London's Air Ambulance has used the InfraScanner on 60 patients during a trial this year, which may precede a larger rollout to emergency personnel after it ends in early 2016, if the device is shown to provide better care.

The InfraScanner was developed by InfraScan with the U.S. Navy and Marine Corps to detect brain hematoma on the battlefield. The device was approved by the Food and Drug Administration for marketing in the United States in 2013.

Doctors at London's Air Ambulance said the device has particular potential for use because 60 percent of the 1,806 patients they treated in 2014 were involved in traffic accidents or high falls, which often cause head injuries.

"It is really important to be able to find out what is going on inside a patient's head, and get a clearer picture of any injuries sustained," Mark Wilson, a consultant neurosurgeon at Imperial College London and doctor for London's Air Ambulance, said in a press release. "By doing this during the transfer to hospital, we hope to be able to expedite treatments, such as surgery, by knowing in advance what type of brain injury the patient has."
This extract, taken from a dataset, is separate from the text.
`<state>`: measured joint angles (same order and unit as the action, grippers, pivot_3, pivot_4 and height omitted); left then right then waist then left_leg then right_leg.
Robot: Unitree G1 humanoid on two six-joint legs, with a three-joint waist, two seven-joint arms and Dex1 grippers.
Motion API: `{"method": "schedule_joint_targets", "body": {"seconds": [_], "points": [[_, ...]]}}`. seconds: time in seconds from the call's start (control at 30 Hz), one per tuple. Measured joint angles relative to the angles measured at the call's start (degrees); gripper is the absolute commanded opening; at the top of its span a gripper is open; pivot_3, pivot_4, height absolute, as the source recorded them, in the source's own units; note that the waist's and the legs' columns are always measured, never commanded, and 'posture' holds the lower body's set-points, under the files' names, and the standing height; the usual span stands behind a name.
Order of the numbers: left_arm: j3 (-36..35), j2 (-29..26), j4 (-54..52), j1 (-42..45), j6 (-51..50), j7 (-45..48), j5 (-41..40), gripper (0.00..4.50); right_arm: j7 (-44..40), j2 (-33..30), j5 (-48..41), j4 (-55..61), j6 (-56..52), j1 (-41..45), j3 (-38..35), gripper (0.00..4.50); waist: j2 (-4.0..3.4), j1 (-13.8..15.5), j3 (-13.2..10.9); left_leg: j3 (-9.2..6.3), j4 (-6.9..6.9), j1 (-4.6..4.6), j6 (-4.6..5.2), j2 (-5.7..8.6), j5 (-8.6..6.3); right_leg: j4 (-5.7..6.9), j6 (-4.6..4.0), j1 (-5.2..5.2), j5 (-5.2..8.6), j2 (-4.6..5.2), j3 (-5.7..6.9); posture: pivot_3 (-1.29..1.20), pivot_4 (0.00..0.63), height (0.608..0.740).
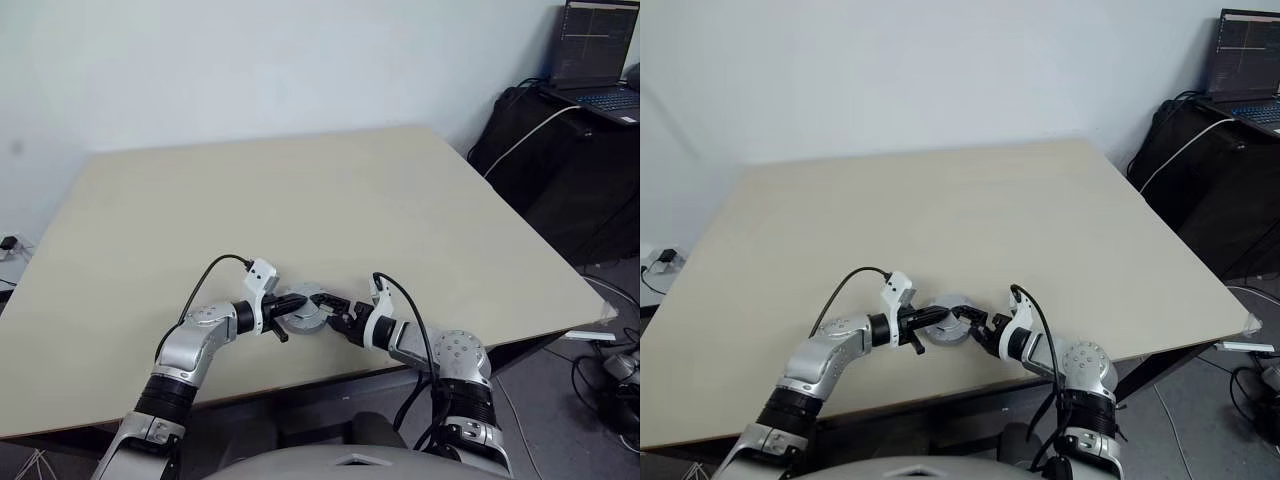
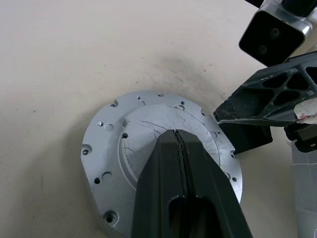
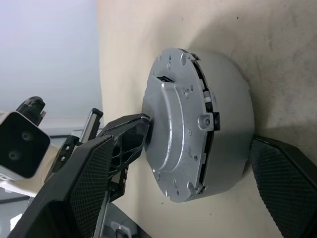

The device takes about two minutes to scan for bleeding on the brain, which doctors at London's Air Ambulance said allows them to know which treatments to use and which to avoid, as well as offer doctors at the hospital more information about a patient's condition before arrival.

Wilson told the BBC the device could have a big impact if adopted by London's Air Ambulance and other emergency medical services, explaining, "head injuries are fairly common, and currently we manage all patients in same way as we can't tell what's going on inside your head."